The word "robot" may appear in the records below. Report how many lines contain it, and write nothing besides the number.

[Data excerpts]
Content starts

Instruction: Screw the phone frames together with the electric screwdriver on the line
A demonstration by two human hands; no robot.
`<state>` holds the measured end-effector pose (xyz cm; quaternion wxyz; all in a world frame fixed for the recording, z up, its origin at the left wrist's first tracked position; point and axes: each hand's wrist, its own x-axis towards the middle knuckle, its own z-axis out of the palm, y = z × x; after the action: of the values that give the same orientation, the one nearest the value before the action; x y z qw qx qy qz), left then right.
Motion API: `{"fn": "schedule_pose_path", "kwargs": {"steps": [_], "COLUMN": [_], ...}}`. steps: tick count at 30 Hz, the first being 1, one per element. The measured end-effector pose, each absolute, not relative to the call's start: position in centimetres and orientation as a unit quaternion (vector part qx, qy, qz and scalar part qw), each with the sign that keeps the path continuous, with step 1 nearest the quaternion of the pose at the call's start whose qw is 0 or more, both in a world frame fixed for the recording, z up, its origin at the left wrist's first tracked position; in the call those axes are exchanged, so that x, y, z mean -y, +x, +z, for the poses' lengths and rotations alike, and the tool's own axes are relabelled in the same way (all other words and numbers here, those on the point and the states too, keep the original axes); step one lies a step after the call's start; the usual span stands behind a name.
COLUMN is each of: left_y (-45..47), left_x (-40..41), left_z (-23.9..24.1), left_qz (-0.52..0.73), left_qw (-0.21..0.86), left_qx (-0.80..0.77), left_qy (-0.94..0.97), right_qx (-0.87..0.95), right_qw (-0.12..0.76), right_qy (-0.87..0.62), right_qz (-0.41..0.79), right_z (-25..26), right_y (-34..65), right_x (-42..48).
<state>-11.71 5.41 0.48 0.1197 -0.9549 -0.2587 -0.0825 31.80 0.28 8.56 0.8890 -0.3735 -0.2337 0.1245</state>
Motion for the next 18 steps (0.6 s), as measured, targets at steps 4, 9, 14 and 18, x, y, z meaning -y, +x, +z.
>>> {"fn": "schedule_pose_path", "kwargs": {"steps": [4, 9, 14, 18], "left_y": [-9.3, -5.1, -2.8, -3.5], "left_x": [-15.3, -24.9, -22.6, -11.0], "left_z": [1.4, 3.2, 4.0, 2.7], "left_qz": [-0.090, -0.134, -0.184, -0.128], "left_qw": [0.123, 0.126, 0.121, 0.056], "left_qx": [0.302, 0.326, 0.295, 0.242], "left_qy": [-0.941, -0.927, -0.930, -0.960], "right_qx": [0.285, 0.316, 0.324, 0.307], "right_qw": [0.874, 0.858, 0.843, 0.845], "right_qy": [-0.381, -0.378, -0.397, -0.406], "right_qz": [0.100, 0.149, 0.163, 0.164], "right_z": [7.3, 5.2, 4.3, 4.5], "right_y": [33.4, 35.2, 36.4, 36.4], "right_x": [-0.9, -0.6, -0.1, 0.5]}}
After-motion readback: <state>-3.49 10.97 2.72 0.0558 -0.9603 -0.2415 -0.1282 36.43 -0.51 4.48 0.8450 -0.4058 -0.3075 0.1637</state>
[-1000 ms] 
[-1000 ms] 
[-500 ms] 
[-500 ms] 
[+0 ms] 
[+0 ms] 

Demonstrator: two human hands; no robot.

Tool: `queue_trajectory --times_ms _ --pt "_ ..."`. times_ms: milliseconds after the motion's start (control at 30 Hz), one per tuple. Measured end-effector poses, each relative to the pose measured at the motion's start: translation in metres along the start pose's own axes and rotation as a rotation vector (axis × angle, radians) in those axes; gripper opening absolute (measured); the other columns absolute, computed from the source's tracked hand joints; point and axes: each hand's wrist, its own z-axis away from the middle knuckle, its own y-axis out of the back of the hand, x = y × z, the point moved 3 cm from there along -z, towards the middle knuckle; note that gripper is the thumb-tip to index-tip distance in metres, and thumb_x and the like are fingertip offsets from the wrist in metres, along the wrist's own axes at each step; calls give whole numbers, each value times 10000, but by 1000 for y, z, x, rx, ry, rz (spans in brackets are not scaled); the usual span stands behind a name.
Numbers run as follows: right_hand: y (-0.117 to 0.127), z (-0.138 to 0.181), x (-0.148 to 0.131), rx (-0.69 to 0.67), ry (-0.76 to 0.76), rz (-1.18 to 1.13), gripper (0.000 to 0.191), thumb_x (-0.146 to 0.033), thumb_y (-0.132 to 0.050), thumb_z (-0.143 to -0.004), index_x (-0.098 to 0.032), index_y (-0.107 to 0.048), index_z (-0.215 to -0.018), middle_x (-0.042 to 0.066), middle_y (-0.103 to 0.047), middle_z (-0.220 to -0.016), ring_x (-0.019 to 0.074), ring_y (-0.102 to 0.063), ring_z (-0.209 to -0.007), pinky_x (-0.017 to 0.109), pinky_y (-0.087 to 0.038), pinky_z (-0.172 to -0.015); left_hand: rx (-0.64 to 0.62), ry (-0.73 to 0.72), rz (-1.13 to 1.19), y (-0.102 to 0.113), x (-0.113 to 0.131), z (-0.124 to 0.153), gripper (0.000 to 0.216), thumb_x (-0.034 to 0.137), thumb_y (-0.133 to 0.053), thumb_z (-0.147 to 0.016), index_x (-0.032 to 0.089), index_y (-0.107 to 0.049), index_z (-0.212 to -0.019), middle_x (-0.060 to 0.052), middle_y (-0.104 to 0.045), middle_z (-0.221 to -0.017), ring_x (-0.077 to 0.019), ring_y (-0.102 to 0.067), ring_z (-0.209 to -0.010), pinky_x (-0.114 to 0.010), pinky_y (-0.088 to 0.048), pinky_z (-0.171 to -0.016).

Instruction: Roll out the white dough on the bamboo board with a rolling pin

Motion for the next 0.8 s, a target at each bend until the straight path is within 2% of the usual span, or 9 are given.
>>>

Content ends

Your solution>
2